The majority of my friends, both online and in real life, are parents. This was fairly intentional. I became a part of a vibrant lesbian blogging community when I was trying to get pregnant with Caemon because the support through that process was so important. In fact, with each stage of becoming a parent and then being a parent, surrounding oneself in one’s tribe is the smart thing to do. New parents need to be able to talk about new parent things to ask new parent questions and complain new parent complaints. These communities of parent friends, both online and in real life, were an essential piece in helping us maintain our sanity through Caemon’s illness and in keeping us afloat after his passing. After all, who could better understand the fear or pain of losing a child than those who know the way that parenting bursts the heart open in a million glorious ways?
I still identify with this tribe, still surround myself in these parent communities, but as more and more days and weeks and months pass when I am not actively mothering a child, the more I begin to fit a bit like a wool sweater that has accidentally been through the dryer: it’s still a sweater, but it no longer functions well as such.
On a fairly regular basis, I find myself reading online posts, anywhere from blogs to Facebook, and I see parents ask for advice about something a child is currently doing. Today it was whether a child who is sick with an ear infection would be irreparably damaged by a full day of iPad use. I wanted to respond, to say something like, “When my son was in the hospital, he would often use his iPad for a full day at a time to escape feeling lousy, but then he would emerge, bright as can be, ready to engage with human activity. Don’t worry. Everything will be fine.” But I stopped myself. I had to ask, Does my son’s experience translate here? Do I have any business responding?
Mostly, since Caemon has died, I haven’t asked myself these questions. I have just responded to posts and questions like these as though I were still a mom, as though my experiences bore equal weight to the mom whose three-year-old watched videos for a full day to get through the stomach flu. But it’s not the same.
In fact, what I am finding is that as my friends’ children grow, my experiences are becoming less and less relevant because their children are growing, and my child, well, he stopped. My experience with being a parent ended at exactly three years and five months into it. I don’t know what it means to parent a four-year-old or even a child of three years and six months. I don’t know what it is to parent multiple children at once. Don’t get me wrong; in general, people are so very generous with me and kindly take the last bits of wisdom I have to share with such graciousness, even if my experiences might be a little off. But I wonder how it makes them feel. I wonder if it grows tiresome to hear my same stories over and over because the sad fact is, I don’t have any new fodder for the parenting fire, at least not fodder people want to have to think about.

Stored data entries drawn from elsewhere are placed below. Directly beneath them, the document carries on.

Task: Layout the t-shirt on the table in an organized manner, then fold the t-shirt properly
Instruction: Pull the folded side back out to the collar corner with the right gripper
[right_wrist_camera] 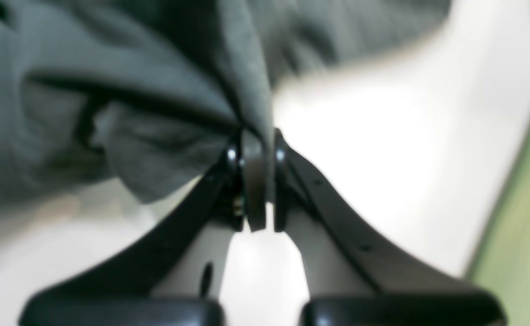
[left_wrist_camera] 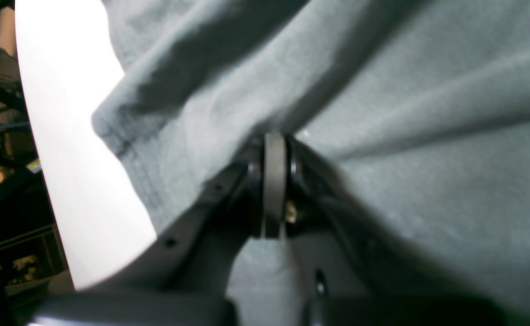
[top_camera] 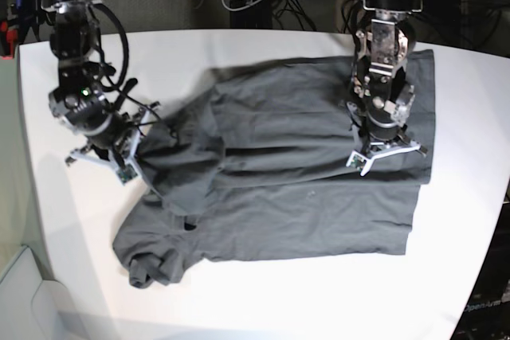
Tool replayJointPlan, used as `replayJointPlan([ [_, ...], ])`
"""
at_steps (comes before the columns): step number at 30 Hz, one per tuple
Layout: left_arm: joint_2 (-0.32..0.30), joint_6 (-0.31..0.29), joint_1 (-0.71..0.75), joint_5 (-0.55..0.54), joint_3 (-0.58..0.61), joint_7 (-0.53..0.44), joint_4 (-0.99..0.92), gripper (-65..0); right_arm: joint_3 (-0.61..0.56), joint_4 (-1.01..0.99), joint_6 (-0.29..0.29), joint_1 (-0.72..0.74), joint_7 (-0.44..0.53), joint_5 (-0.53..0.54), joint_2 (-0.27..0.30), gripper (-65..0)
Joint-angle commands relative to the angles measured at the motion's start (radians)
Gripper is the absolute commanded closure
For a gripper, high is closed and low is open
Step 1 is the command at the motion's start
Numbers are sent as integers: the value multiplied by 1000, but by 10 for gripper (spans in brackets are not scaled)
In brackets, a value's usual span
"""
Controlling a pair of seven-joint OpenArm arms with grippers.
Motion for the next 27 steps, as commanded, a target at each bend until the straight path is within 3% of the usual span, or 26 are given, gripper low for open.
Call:
replayJointPlan([
  [1,-2,-19,2,-6,-1,30,1,-2,28,52,-3,-27,20,11,10,0],
  [3,3,-19,2,-12,-1,28,1,-2,75,109,-1,-102,19,11,12,0],
  [7,4,-19,-11,-14,1,28,1,-2,150,182,71,-218,-36,11,4,0],
  [11,4,-20,-12,-15,1,27,1,-2,264,202,125,-285,-69,11,-55,0],
  [18,4,-25,-12,-15,1,13,1,-2,374,207,180,-396,-89,11,-79,0],
  [23,6,-25,-6,-15,2,-8,1,-2,443,216,228,-466,-89,11,-146,0],
  [27,-2,-23,-3,-15,31,-8,1,-2,482,219,228,-486,-90,11,-204,0],
])
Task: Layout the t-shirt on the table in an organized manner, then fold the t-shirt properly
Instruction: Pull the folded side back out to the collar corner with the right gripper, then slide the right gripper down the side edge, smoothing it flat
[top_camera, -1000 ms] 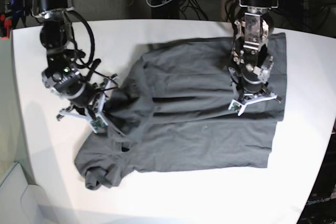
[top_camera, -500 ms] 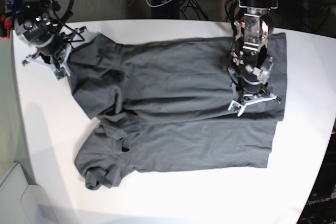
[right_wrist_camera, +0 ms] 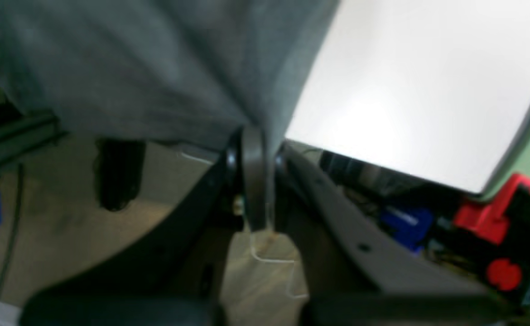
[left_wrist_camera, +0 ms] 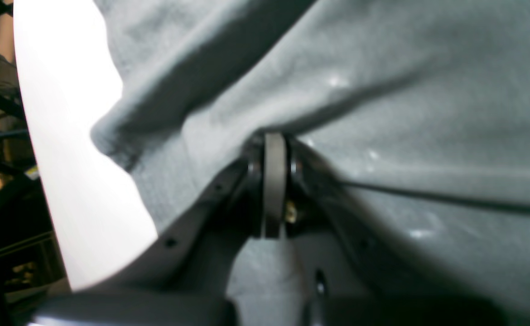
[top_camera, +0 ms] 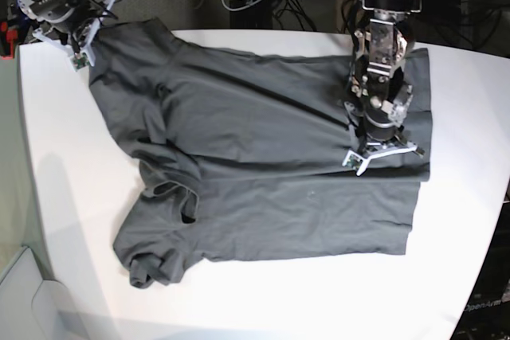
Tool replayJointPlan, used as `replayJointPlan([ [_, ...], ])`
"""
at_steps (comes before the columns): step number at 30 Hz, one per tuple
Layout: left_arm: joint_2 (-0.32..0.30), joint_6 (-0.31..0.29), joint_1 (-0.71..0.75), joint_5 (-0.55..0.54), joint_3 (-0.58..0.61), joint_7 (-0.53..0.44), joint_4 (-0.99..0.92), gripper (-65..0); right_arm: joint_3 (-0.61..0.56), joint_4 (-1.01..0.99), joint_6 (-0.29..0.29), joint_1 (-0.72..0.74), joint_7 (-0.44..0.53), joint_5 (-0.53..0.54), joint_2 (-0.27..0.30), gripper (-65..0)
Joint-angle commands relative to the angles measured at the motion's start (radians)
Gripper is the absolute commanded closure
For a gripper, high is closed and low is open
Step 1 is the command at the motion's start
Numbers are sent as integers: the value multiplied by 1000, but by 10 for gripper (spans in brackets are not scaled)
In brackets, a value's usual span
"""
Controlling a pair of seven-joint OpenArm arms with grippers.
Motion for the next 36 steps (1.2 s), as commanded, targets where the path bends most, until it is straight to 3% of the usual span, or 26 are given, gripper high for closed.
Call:
replayJointPlan([
  [1,1,-20,-1,-14,6,11,3,-2,12,22,-1,-12,7,-1,0,0],
  [22,-2,-22,0,-14,9,12,-1,-2,15,51,-1,-37,-10,2,-16,-10],
  [25,-2,-22,0,-14,6,12,-1,-2,8,49,-1,-37,-12,0,-14,-106],
  [31,-2,-22,0,-14,11,11,-3,-2,19,49,-1,-44,-12,-3,-11,-398],
  [36,-4,-23,0,-14,6,11,-3,-2,177,52,-1,-9,-2,3,-16,-430],
])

I suppose the real question I am asking myself when deciding whether to respond is, Does this parent want to be reminded that children die?

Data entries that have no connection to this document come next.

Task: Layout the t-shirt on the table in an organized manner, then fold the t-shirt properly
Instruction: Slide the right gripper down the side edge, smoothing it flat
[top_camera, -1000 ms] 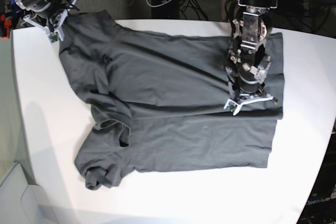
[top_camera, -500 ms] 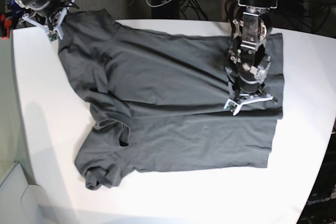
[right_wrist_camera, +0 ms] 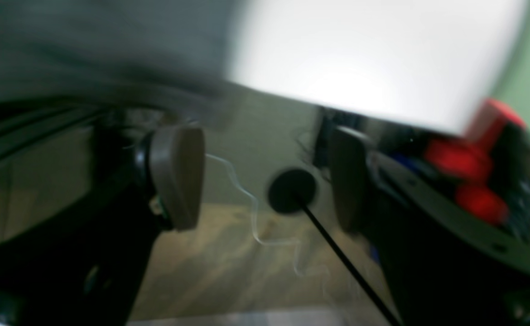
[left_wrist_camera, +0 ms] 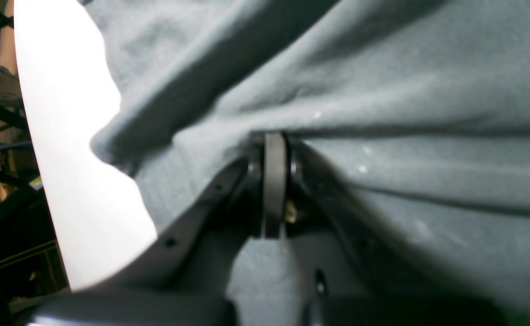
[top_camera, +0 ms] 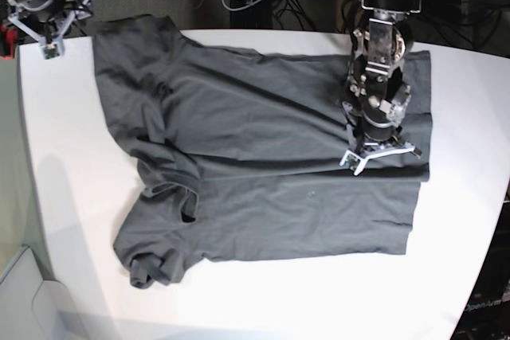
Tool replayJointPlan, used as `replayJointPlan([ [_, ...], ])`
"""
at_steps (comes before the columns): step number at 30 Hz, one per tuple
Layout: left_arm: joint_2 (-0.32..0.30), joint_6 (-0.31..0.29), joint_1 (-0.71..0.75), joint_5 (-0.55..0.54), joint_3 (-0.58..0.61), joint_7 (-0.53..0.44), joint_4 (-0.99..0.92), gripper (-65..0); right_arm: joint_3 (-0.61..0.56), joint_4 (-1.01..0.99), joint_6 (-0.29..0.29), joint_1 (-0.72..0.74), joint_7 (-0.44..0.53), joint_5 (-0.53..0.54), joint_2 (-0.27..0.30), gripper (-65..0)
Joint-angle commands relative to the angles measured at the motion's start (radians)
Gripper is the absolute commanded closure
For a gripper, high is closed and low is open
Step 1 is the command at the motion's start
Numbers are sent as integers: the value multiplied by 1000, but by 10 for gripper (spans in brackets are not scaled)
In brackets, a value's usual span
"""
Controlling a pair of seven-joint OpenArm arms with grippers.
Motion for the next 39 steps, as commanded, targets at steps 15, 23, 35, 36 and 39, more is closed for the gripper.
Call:
replayJointPlan([
  [15,-59,-23,33,-14,-4,19,3,-2,-340,-20,-1,430,15,-235,46,-433],
  [23,-52,-18,33,-14,-6,25,3,-2,-543,-132,-1,619,12,-274,43,-433],
  [35,-32,-18,33,-16,-6,28,6,-2,-647,-326,-1,692,20,-274,-11,-429],
  [36,-32,-18,33,-16,-6,28,6,-2,-645,-349,-1,708,22,-274,-11,-428],
  [39,-32,-18,33,-16,-6,28,6,-2,-645,-396,-1,751,22,-274,-8,-428],
])
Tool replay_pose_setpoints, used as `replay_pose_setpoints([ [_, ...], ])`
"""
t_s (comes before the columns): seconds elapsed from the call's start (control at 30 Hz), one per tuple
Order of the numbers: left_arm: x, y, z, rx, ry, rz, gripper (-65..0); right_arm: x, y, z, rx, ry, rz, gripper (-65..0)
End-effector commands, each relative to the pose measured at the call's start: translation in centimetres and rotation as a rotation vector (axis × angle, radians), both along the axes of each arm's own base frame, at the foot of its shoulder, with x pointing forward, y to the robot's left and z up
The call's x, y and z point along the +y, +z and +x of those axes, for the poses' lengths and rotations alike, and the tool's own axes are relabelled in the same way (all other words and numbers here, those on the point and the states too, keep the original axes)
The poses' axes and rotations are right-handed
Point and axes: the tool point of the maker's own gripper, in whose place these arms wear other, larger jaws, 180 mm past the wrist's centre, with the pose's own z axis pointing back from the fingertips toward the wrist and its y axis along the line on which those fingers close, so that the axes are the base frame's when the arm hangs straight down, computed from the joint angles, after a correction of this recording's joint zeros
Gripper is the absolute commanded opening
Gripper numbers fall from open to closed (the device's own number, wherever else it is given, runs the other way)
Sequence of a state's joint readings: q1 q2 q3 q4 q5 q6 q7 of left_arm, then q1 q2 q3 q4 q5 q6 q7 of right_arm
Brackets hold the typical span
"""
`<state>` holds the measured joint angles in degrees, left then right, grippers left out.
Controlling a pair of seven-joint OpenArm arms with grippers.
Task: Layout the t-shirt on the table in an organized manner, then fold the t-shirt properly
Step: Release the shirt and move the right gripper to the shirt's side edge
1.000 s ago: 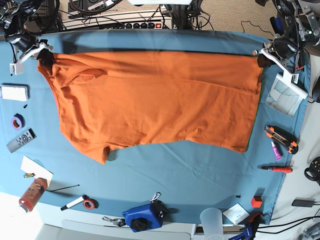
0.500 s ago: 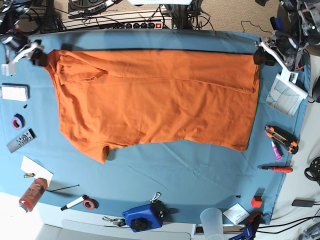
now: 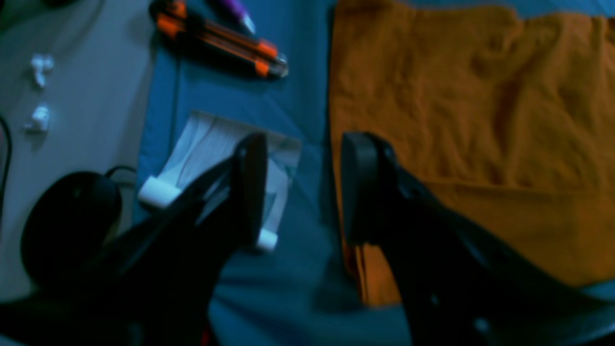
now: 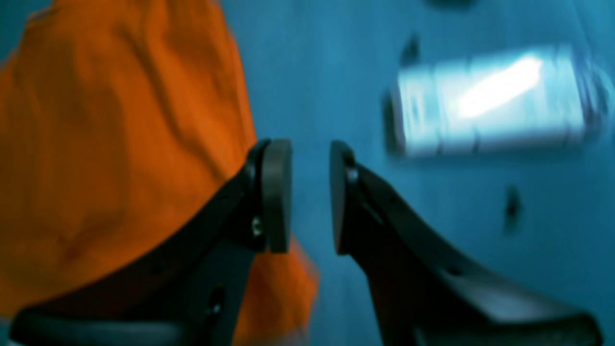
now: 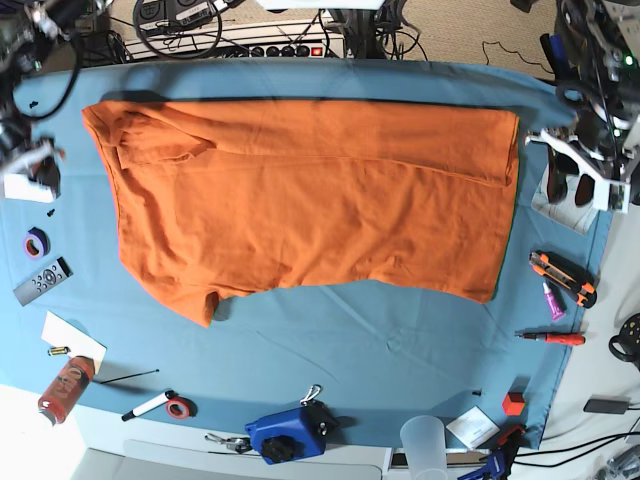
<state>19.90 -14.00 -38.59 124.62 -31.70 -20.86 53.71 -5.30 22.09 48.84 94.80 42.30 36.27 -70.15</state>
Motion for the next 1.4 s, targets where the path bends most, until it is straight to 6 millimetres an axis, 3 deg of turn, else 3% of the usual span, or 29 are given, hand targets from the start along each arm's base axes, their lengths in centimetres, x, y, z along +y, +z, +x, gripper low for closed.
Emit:
replay_pose_setpoints([
  [0.0, 0.3, 0.7, 0.8, -0.036, -0.001, 0.004, -39.0, -0.4, 2.2, 2.2, -0.069, 0.014, -0.049, -50.6],
  [0.13, 1.0, -0.7, 1.9, -0.017, 0.007, -0.034, -39.0, 0.1, 1.2, 7.6, -0.014, 0.034, -0.116, -50.6],
  [0.27, 1.3, -2.0, 2.4, 0.003, 0.022, -0.086, -39.0, 2.4, -0.5, 12.4, 0.032, 0.114, -0.113, -50.6],
  [0.37, 1.1, -2.1, 2.4, 0.0, 0.017, -0.111, -39.0, 4.4, -1.8, 15.0, 0.073, 0.169, -0.075, -50.6],
  [0.47, 1.0, -2.0, 2.5, -0.003, 0.016, -0.114, -39.0, 5.3, -3.7, 16.2, 0.149, 0.194, -0.08, -50.6],
  [0.63, 1.0, -2.0, 2.5, -0.004, 0.016, -0.114, -39.0, 6.5, -7.6, 15.6, 0.288, 0.221, -0.065, -51.0],
  [0.7, 1.0, -2.0, 2.5, -0.004, 0.016, -0.114, -39.0, 6.7, -8.3, 14.7, 0.353, 0.236, -0.07, -56.7],
  [0.77, 1.0, -2.0, 2.5, -0.004, 0.016, -0.114, -39.0, 6.7, -8.1, 14.2, 0.388, 0.244, -0.077, -65.0],
  [0.93, 1.0, -2.1, 2.4, -0.003, 0.017, -0.117, -39.0, 7.3, -4.4, 15.2, 0.309, 0.281, -0.172, -65.0],
  [1.07, 0.9, -2.1, 2.4, -0.003, 0.018, -0.119, -39.0, 9.5, -1.7, 14.4, 0.257, 0.359, -0.233, -65.0],
  [1.2, 0.9, -2.1, 2.4, -0.003, 0.019, -0.12, -39.0, 11.1, -2.0, 11.7, 0.282, 0.426, -0.274, -65.0],
  [1.37, 0.9, -2.1, 2.4, -0.003, 0.018, -0.12, -39.0, 11.6, -4.7, 8.8, 0.34, 0.452, -0.266, -65.0],
])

A mom might be complaining about a child being particularly challenging all day, and I might say something like “Hang in there” or “Take a deep breath; it will get better” without realizing initially that my comment, regardless of its content always, always, always contains the subtext, “Don’t forget: sometimes children die.” It’s awkward for the parent because sometimes a parent just wants to complain about a bad day without being reminded that our precious little monsters sometimes are stolen from our arms. Maybe sometimes a group of parents just wants to share funny stories about their kids, and they don’t necessarily want to hear a funny (but actually heartbreaking) story about a child who died. Most people really don’t need a resident wet blanket, a persistent reality check.
I’m still trying to navigate when I should insert myself and when I should sit back and let the world spin on without my former mom input. Do I respond to that birth announcement when a reply from me might scare the new parents into monthly blood tests for their new baby? Do I attend the baby shower and risk having the conversation move to my child dying? Do I join in the discussion about why your kid won’t eat or how to get a kid to take medicine or how to get a child to sleep when it might lead to the phrase, “When Caemon was in the hospital…”? I don’t know. Sometimes I take the risk and I join in; other times, I recognize a lighthearted moment for what it is and opt to bow out, but I really don’t know what the right choice is.

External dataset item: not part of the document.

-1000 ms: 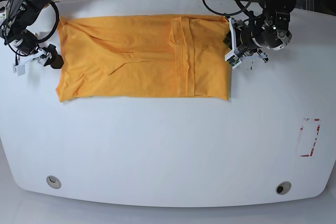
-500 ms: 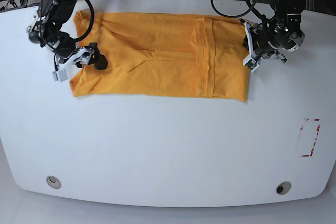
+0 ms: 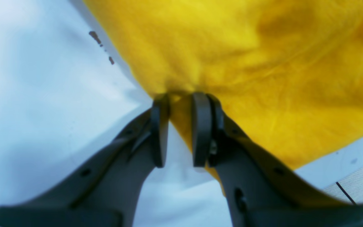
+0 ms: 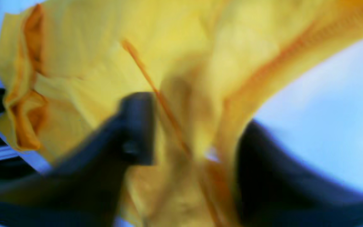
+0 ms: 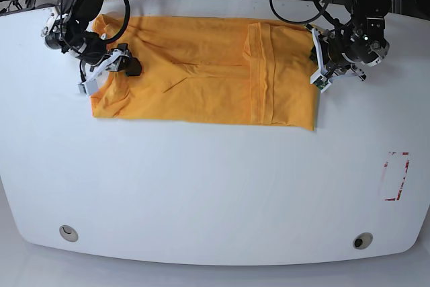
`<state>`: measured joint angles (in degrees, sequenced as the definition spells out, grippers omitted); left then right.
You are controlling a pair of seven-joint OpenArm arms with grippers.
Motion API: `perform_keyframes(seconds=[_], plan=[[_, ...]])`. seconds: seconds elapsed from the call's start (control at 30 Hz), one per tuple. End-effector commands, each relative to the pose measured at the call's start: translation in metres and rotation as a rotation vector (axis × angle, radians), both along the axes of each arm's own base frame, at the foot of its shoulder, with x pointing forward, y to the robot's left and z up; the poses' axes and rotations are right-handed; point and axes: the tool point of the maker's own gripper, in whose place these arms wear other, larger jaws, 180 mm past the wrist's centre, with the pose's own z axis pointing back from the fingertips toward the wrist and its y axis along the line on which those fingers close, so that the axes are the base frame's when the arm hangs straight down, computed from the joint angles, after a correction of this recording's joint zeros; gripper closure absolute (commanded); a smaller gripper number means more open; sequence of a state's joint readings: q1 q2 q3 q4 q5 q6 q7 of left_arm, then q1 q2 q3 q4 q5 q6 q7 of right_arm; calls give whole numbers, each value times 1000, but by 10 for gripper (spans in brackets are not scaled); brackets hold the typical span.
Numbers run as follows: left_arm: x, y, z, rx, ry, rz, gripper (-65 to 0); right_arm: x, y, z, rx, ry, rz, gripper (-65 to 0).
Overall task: Fold the T-shirt properly
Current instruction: 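Fold the shirt in half bringing both grippers toward each other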
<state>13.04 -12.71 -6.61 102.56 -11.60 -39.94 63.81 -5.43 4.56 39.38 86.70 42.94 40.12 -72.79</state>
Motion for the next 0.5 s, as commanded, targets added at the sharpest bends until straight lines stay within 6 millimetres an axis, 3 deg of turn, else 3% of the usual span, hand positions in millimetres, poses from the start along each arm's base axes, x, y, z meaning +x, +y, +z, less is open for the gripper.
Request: perform_keyframes(seconds=[0.0, 0.03, 0.2, 0.33, 0.47], plan=[[3, 2, 4, 7, -11, -1, -107, 0, -6, 1, -26, 8, 9, -29], [3, 2, 4, 7, -11, -1, -107, 3, -6, 3, -28, 3, 11, 0], [15, -10, 9, -22, -40, 7, -107, 7, -17, 11, -98, -16, 22, 0], [27, -22, 12, -37, -65, 17, -107, 18, -27, 39, -216, -99, 28, 0], [43, -44, 1, -88, -42, 44, -107, 32, -31, 64, -278, -173, 35, 0]])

Alas, there is no Emily Post for parents who are no longer parents. Perhaps this is why for decades, it was the norm for people not to talk of their children who died, for people not to know that they had had a sibling who died because people didn’t dare mention it; they didn’t want to bring up the pain or impose their pain on others. I suppose I don’t know how to live like that. My hunch is that most people wouldn’t want me to.
You see, in my heart, I’m still Caemon’s mommy, and my Caemon’s mommy experiences made me a part of a tribe I had so longed to join. It is hard—no, excruciating—to move to “honorary mom” status, to beloved aunt, to interesting adult friend, to fun babysitter and to not be someone’s mommy anymore. Yes, I will always be a mother, but until I’m a mother of a living, breathing, growing child again (and even then), I will always be the mother of a boy who died. This irrevocably changes my position in my community.
I don’t want to lose my tribe, but more and more, I see that I’m moving to the outskirts of the village. Here, you might spy me dancing my once-a-mom dance and speaking my once-a-mom language off on my own because while I don’t want to rain pain on the other moms around me, I also don’t want to forget who I was when the best part of me emerged.
I still might join you with my wild hair and shrunken sweater sometimes. Eventually, I might even sit around the fire with you again, mommy status restored, with fresh stories of parenting a living, breathing, growing child to accompany my old crocodile wisdom. I hope so anyway. I really, really hope so.
Breathtakingly achingly beautiful writing. I would love to sit round the campfire, metaphorical or real with you, your croc stories and your new baby stories. (:Hugs:)
Speaking as one of these tribe members, I would be happy to hear your voice. I’m glad that you’re reading. At some level the sadness of losing Caemon is with me all the time anyway, so you keeping quiet doesn’t take it away any more than hearing your voice makes it stronger. I do think I have a greater than average feeling for the presence of death (or fear maybe), but I often can’t look at my children without just being grateful that I have them for this one second and knowing that it may not be forever. But maybe that’s because of Caemon? Not sure. Either way, please speak up. Your experience matters.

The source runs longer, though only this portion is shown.